** Study material **
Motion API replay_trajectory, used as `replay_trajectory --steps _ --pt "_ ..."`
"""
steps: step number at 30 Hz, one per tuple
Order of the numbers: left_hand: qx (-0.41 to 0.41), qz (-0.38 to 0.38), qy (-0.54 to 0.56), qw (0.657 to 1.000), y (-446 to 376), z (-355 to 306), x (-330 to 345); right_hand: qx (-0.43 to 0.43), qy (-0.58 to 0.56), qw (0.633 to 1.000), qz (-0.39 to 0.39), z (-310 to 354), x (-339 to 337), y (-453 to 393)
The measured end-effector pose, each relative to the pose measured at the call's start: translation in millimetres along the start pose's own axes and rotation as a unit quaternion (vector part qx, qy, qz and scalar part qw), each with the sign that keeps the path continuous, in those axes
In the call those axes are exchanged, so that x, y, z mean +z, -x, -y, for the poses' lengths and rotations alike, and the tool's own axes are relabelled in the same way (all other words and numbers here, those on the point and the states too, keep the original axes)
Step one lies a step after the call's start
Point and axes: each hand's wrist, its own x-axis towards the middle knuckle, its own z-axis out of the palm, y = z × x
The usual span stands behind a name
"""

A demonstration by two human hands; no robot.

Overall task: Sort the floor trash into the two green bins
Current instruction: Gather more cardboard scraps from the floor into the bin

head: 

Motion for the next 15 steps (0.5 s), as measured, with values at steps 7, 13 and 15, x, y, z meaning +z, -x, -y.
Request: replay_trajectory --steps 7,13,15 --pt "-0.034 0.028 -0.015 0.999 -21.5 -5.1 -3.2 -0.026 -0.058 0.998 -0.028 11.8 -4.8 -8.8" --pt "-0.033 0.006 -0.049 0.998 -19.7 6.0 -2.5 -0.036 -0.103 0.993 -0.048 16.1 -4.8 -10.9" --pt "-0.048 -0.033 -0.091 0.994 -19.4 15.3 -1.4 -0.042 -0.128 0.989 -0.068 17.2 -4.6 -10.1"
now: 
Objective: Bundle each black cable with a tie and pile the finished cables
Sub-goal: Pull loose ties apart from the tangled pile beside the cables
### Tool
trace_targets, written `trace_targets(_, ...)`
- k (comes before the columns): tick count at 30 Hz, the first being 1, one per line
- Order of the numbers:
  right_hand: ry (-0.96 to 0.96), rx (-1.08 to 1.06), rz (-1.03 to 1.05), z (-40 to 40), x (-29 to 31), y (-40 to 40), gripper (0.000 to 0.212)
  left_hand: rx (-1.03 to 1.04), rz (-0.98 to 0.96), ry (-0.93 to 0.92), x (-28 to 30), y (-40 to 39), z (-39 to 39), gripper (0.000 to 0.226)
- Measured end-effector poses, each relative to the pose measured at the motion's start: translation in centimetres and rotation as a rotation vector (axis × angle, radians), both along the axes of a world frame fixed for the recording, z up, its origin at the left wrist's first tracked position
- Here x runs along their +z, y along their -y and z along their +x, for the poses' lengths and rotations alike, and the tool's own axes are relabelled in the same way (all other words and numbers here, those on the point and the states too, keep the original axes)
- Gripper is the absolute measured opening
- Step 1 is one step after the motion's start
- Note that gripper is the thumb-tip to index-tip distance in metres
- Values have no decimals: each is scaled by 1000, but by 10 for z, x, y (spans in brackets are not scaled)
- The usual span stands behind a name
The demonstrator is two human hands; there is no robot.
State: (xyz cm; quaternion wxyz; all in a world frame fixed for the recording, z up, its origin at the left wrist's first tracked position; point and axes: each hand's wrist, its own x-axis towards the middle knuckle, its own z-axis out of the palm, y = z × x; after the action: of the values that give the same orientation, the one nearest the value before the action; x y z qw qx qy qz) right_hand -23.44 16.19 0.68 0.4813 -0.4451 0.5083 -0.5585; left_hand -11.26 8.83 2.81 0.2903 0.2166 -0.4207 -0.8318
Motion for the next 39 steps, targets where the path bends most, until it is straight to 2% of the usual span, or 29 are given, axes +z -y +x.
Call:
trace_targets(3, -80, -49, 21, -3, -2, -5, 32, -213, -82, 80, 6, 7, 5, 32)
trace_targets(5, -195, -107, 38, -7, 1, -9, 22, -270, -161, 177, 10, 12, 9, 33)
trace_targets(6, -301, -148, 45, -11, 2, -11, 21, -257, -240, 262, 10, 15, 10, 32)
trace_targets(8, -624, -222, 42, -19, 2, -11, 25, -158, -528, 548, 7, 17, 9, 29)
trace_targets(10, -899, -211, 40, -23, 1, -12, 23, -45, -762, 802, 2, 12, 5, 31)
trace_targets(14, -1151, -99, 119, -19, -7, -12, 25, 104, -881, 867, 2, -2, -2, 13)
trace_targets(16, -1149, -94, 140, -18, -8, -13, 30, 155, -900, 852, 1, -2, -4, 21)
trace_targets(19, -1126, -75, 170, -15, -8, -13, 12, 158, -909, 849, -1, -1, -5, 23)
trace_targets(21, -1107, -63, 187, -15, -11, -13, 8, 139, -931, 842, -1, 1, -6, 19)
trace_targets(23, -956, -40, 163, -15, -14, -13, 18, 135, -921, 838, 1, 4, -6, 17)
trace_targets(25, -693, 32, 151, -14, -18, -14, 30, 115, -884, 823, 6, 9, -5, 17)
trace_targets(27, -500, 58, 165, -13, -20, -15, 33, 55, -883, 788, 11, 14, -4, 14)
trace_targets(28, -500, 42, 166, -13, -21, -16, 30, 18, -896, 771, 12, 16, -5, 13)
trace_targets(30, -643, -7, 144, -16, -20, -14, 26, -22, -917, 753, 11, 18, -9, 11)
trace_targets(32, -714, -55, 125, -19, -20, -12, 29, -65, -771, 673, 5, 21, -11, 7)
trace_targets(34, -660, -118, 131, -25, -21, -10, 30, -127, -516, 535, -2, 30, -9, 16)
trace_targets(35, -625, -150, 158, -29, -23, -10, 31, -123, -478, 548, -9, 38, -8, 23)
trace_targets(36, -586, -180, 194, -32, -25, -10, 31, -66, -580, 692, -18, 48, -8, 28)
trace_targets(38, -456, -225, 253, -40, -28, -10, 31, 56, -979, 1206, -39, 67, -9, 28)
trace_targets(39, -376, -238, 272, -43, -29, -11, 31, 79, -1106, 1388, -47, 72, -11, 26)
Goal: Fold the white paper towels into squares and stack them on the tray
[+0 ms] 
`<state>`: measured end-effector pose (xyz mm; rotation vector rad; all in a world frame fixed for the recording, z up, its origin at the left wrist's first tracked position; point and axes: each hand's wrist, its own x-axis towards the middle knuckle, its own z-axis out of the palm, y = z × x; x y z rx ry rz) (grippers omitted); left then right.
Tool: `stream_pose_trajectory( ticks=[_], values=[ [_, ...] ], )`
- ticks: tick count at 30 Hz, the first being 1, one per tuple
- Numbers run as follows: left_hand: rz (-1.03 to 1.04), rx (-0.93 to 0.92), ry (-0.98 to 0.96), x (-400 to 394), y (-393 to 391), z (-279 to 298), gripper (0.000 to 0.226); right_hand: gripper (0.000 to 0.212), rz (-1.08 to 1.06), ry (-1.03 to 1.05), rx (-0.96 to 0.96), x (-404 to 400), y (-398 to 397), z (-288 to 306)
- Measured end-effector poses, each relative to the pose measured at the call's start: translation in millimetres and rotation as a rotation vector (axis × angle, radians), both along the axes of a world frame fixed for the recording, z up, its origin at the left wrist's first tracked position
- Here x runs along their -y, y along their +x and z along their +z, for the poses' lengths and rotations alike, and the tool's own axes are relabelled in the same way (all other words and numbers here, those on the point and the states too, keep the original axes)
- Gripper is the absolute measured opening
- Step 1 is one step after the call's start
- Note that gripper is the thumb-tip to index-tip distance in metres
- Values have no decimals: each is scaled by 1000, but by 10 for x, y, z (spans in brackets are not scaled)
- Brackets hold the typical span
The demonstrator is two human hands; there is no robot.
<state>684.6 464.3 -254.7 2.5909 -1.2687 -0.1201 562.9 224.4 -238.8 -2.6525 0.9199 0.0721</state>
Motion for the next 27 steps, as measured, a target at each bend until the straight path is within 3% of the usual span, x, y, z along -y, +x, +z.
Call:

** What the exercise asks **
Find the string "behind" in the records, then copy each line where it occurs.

** Task solution **
The usual span stands behind a name
- The usual span stands behind a name

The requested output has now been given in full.